DATA PROVIDED START

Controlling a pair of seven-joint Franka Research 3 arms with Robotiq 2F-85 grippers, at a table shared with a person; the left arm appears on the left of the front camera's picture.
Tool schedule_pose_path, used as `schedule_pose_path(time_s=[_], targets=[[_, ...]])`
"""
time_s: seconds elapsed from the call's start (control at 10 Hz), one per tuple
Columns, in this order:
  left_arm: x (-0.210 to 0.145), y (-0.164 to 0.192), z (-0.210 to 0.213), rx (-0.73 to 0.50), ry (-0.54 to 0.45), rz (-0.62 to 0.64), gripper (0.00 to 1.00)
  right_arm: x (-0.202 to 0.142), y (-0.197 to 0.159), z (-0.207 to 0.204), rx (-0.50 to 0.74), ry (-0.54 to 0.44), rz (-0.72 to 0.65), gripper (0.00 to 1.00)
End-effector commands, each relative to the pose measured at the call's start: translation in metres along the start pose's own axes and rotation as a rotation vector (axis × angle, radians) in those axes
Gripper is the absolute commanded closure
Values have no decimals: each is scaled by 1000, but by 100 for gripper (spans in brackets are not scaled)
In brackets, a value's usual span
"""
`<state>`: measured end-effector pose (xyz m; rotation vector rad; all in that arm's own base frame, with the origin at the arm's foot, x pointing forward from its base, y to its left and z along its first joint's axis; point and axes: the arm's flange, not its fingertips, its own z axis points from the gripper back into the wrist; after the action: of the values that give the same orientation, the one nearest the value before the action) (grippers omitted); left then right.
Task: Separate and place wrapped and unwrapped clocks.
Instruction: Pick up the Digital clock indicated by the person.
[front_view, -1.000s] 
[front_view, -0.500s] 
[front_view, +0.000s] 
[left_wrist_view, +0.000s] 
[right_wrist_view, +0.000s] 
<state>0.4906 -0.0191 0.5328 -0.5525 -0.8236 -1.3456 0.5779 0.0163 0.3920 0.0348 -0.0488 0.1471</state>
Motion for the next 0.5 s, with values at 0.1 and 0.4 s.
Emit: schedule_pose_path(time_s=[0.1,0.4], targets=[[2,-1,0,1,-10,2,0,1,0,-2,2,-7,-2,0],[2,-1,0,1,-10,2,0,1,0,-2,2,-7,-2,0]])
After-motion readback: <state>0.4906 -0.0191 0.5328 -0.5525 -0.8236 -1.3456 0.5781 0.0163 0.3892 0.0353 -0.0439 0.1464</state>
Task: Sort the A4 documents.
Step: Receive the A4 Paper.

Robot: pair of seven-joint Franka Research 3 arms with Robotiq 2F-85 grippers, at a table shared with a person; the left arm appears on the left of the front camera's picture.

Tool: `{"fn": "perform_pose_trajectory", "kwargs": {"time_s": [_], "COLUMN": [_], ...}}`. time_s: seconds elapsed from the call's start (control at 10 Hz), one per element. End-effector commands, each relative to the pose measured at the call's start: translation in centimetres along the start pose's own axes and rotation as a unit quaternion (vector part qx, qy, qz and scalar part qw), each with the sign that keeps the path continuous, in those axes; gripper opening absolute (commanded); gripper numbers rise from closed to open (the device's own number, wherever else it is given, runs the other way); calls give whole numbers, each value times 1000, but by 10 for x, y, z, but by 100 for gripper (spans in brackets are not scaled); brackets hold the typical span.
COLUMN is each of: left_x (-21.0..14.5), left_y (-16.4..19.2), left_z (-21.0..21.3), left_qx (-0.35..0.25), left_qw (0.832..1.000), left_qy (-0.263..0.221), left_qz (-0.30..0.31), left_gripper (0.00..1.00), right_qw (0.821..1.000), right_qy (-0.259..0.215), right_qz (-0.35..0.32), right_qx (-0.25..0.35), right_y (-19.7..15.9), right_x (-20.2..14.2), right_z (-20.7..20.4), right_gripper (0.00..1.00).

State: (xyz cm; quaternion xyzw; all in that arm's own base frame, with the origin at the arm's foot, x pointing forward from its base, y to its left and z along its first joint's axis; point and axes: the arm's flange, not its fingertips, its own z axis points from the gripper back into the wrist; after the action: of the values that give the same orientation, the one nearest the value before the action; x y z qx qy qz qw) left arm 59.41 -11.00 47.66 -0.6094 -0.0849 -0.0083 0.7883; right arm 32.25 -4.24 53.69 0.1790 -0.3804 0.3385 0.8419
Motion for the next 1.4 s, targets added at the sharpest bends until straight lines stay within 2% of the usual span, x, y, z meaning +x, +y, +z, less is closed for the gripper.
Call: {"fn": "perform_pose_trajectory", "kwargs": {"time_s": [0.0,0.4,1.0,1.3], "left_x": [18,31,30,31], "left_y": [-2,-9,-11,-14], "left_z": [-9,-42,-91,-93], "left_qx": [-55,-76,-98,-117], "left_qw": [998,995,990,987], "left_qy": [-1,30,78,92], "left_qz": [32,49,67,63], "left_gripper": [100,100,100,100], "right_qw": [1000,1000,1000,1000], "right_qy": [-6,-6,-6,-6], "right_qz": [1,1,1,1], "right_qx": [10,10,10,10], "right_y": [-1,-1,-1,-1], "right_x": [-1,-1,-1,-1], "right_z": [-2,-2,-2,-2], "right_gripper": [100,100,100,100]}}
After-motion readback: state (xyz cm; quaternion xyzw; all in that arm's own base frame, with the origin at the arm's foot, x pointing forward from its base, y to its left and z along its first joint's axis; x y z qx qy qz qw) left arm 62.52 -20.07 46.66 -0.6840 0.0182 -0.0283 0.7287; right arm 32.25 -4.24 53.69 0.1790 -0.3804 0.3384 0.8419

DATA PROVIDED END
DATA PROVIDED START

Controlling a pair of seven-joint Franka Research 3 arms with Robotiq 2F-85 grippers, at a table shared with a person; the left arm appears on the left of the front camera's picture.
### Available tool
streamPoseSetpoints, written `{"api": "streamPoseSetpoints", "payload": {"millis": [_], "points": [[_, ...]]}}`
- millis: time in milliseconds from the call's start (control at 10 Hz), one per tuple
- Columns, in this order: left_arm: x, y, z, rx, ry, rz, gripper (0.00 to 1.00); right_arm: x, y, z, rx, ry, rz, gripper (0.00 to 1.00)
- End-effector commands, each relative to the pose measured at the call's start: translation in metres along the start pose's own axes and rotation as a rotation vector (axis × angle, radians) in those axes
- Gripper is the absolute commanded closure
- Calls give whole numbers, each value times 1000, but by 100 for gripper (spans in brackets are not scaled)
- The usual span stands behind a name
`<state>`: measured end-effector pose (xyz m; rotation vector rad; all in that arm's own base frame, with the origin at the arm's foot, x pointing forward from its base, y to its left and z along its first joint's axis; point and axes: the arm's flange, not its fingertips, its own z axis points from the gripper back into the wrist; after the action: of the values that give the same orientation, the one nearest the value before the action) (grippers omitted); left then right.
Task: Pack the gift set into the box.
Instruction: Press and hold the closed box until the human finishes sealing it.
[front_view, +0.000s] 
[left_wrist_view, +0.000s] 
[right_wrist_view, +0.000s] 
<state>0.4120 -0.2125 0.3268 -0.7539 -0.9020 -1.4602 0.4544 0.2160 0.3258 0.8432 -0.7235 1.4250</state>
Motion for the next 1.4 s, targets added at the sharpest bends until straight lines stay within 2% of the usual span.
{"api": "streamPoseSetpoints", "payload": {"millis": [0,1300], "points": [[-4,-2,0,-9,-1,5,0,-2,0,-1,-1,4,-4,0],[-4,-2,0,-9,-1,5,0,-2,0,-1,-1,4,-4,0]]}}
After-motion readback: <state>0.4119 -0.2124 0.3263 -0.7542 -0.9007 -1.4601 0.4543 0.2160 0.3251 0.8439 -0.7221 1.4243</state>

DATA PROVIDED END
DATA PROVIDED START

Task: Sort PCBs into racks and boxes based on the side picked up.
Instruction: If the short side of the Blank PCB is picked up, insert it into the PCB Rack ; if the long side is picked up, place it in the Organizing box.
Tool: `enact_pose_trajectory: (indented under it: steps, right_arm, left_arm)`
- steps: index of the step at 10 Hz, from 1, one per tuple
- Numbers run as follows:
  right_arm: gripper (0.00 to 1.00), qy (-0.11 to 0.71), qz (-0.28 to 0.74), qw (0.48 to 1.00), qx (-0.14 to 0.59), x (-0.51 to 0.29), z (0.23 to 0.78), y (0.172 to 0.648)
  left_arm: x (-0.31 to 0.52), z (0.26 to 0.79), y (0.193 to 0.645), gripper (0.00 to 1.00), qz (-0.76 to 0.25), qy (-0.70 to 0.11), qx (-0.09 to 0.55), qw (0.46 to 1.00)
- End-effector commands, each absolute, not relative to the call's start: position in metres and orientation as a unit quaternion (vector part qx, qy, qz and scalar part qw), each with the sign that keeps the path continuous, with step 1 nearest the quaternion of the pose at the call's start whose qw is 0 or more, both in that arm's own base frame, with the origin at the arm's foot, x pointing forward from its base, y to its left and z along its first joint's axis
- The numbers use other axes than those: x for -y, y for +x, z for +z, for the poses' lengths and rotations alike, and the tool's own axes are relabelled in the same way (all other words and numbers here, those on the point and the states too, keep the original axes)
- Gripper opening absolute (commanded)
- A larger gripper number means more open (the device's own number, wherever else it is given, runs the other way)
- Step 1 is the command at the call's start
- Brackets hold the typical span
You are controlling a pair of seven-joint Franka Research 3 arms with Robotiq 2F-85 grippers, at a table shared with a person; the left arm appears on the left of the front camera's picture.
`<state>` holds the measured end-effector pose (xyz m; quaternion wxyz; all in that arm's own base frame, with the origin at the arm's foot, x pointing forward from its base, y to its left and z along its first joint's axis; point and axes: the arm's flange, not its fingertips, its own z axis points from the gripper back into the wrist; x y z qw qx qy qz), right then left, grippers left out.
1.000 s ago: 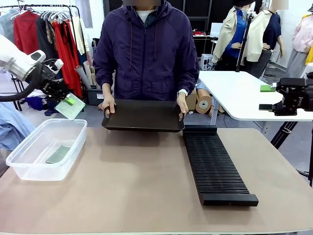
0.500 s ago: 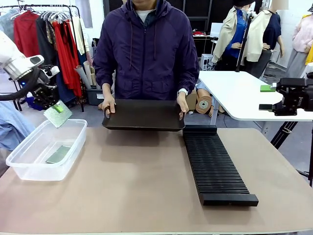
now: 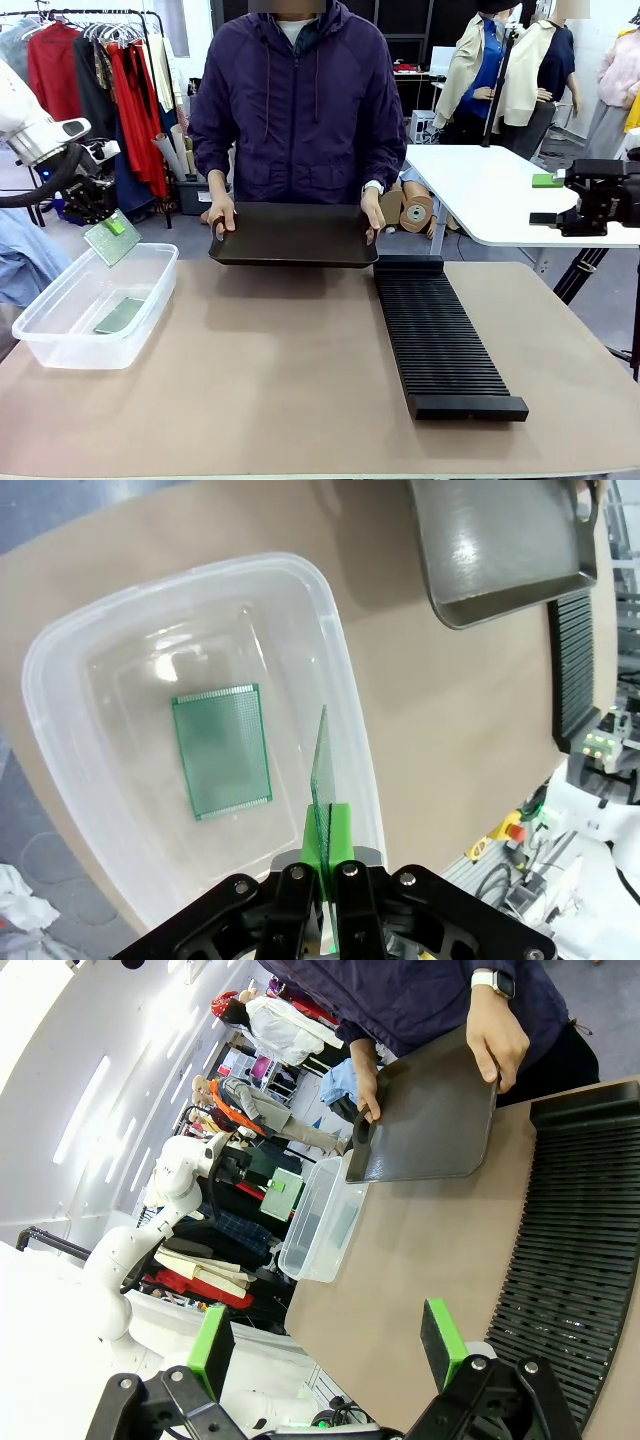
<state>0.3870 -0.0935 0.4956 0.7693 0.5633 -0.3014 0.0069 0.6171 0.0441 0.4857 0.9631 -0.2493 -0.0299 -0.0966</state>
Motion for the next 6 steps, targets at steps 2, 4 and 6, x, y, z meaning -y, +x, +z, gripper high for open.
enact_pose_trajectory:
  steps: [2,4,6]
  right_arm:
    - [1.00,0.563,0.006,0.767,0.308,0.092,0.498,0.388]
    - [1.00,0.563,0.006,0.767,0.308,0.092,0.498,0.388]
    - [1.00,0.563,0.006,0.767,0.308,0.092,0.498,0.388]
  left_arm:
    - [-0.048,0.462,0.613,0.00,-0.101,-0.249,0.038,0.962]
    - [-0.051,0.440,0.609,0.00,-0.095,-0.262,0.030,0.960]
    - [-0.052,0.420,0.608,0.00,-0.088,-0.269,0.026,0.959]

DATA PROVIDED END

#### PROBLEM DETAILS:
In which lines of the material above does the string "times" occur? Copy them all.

#### YOUR SOLUTION:
Tool: `{"fn": "perform_pose_trajectory", "kwargs": {"time_s": [_], "COLUMN": [_], ...}}`. time_s: seconds elapsed from the call's start (control at 10 Hz), one per element. End-effector commands, each relative to the pose measured at the call's start: translation in centimetres along the start pose's own axes and rotation as a unit quaternion (vector part qx, qy, qz and scalar part qw), each with the sign that keeps the path continuous, in those axes; gripper opening absolute (commanded); gripper numbers rise from closed to open (the device's own number, wherever else it is given, runs the other way); calls give whole numbers, each value times 1000, but by 10 for x, y, z, but by 100 for gripper (spans in brackets are not scaled); brackets hold the typical span.
- Calls give whole numbers, each value times 1000, but by 100 for gripper (spans in brackets are not scaled)

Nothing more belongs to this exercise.